I'd say my eldest didn't really get excited until age 6

To be honest I think mine in the past felt the pressure and don't like being gawped at / like performing animals when they open their presents with adults watching to see every reaction 😂

It has worked better when I pared things back a bit. Stopped the farce of visiting PIL before Xmas day who gave them presents to open - presents were for Xmas day only - and had less family here in the morning watching them open presents. Also relaxed a lot more myself and opened presents at the same time to take the focus of them a bit

Guavafish1 · 26/12/2023 22:32

Go for it

BlairWaldorfOG · 26/12/2023 22:35

Probably a bit fatigued after the build up! But yay to going away if it's something you'd all enjoy, I'd love to but blended family and kids who love being home for Christmas means we won't be.

Springbaby2023 · 26/12/2023 22:38

That’s what my son was like with his Santa gifts, like he just assumed he’d get them because he’d asked Santa for them so it wasn’t a surprise

Serene135 · 26/12/2023 22:38

Can you get her to choose her own gifts next year and then write her list for Santa? That’s what my children did and they were so excited opening their presents. They wrote their lists and then they posted them in the postbox.
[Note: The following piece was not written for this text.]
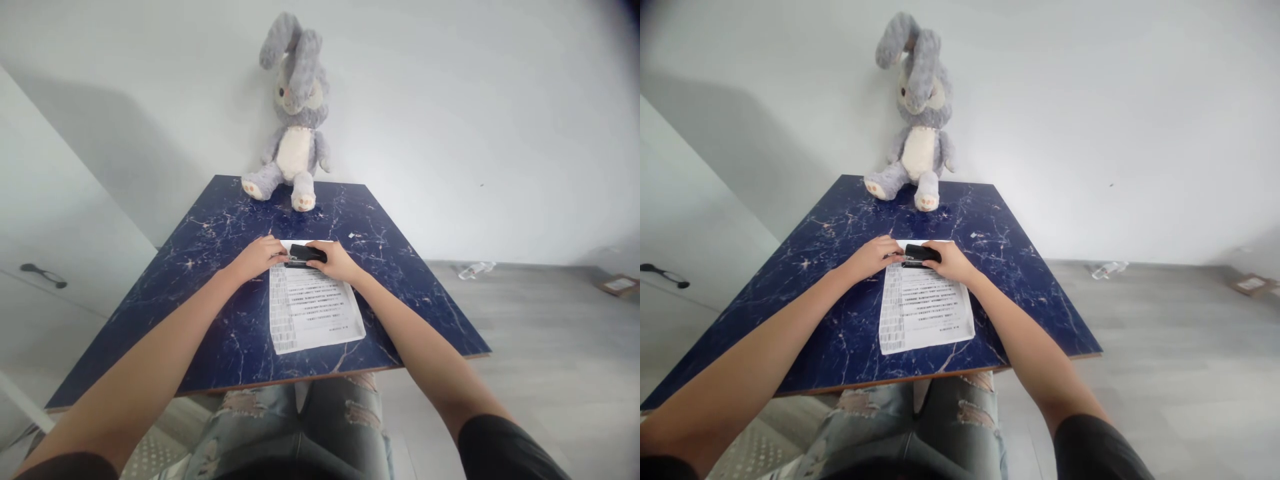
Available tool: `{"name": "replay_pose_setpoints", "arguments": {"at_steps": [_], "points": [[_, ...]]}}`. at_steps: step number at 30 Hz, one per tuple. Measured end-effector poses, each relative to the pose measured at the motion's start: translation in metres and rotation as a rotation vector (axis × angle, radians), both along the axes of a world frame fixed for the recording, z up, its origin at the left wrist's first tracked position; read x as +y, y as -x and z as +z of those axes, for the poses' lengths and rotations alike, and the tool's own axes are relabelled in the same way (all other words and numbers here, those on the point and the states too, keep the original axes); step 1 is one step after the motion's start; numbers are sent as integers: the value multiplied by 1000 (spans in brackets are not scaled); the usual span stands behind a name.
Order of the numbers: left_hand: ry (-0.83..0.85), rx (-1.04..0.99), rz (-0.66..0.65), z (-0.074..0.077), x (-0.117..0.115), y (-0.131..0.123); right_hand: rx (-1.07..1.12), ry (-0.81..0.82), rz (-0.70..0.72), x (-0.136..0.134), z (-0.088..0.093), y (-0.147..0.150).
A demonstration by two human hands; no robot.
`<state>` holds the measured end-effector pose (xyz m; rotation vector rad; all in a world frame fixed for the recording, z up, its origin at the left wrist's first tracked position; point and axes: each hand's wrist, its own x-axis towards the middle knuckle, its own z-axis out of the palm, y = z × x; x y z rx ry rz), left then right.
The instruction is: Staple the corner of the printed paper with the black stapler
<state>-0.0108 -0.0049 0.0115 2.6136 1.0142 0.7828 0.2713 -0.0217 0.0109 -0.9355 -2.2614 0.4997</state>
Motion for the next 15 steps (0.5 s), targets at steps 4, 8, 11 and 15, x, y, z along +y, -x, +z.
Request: {"name": "replay_pose_setpoints", "arguments": {"at_steps": [4, 8, 11, 15], "points": [[-33, 79, -12, -1, 0, 1, -7, 1, 2, 0, 0, 0], [-49, 129, -14, 0, -1, 2, -2, -4, 9, 0, 0, -1], [-29, 104, 17, 1, -2, 3, -3, 4, 7, 0, 2, 0], [47, 17, 12, 1, -3, 7, -6, 14, 0, -1, 3, 0]]}}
You didn’t let her down. You sound like a great mum who tried her best. Maybe she was just feeling a little under the weather or something 💐

hanschristmassolo · 26/12/2023 22:38

For a 5 year old also from your present list doesn't sound like much she can play with straight away or that doesn't require someone else to be free to play with her/help her with? - no role play toys or dolls etc? My eldest had a squish mellow last year and it's not something they play with? Did she not talk about things her friends at school had asked for? No bike or scooter? It's hard when you have an only child - I've found since my youngest came along my eldest is definitely more excited and they definitely bounce off each other

If Disney is your thing then maybe do that next year as part of Xmas but just because you love it doesn't mean she will again at age 6?

Onand · 26/12/2023 22:42

I wonder if Christmas seemed more magical when we were kids because the magic wasn’t everywhere, instead you had to really use your imagination to experience what a magical time actually meant. Christmas magic was watching Home Alone or National Lampoon and seeing those amazing houses lit up and snowy scenes.

Now there’s nothing left to imagine because it’s all available relatively easy, the Santa myth is projected so convincingly well today that the idea of the guy is actually believable whereas children 20-30 years ago relied on the skill of their parents in duping them.
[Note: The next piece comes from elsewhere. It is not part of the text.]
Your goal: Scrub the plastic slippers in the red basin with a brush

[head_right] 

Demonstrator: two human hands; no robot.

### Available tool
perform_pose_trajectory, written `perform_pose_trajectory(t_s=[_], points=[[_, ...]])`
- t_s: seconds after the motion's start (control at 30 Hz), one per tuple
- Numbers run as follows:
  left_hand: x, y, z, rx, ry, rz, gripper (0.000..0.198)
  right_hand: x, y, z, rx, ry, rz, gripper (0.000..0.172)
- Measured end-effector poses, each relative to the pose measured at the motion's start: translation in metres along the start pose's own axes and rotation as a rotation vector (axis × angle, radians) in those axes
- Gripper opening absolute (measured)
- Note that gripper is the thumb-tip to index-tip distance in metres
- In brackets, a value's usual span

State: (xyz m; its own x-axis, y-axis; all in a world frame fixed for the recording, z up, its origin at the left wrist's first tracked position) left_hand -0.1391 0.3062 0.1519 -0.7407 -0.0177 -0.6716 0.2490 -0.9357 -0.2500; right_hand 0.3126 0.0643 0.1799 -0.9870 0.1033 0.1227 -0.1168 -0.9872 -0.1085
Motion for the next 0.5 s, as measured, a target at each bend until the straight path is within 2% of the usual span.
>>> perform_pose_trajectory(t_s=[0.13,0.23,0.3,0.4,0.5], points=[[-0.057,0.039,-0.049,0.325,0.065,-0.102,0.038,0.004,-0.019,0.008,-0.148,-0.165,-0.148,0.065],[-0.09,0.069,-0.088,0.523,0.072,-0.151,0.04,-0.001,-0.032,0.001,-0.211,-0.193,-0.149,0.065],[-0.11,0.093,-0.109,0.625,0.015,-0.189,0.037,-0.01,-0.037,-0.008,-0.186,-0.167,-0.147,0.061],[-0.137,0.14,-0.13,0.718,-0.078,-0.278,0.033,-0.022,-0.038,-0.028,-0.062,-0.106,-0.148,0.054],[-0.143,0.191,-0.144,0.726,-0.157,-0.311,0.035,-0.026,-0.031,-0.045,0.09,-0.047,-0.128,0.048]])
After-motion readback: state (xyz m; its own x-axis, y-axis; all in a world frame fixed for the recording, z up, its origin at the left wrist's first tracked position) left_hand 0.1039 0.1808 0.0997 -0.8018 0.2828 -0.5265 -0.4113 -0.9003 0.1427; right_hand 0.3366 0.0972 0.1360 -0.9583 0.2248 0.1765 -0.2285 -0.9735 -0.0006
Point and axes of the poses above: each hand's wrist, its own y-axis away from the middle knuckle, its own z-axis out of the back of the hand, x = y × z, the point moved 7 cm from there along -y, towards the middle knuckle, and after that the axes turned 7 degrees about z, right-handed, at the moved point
NotMeNoNo · 26/12/2023 22:42

She's very little, too young to be politely excited and fake emotion to meet expectations of adults, especially after all the build up. A weird day with weird food and unfamiliar toys and being put on the spot. Perhaps she's a quieter nature who prefers familiar things or needs a little time to get used to things. It sounds like you had a lovely day.

We had a year when we decided to be "just family", the over tired, over-snacked children didn't eat a mouthful of the laboriously made dinner and it was a real anticlimax. Adjusted expectations over the years, much improved!

mynameiscalypso · 26/12/2023 22:50

I tend to think that things seem magical in hindsight generally rather than in the moment.

HonestDad81 · 26/12/2023 22:51

mynameiscalypso · 26/12/2023 22:50

I tend to think that things seem magical in hindsight generally rather than in the moment.

I find this to often be the case too.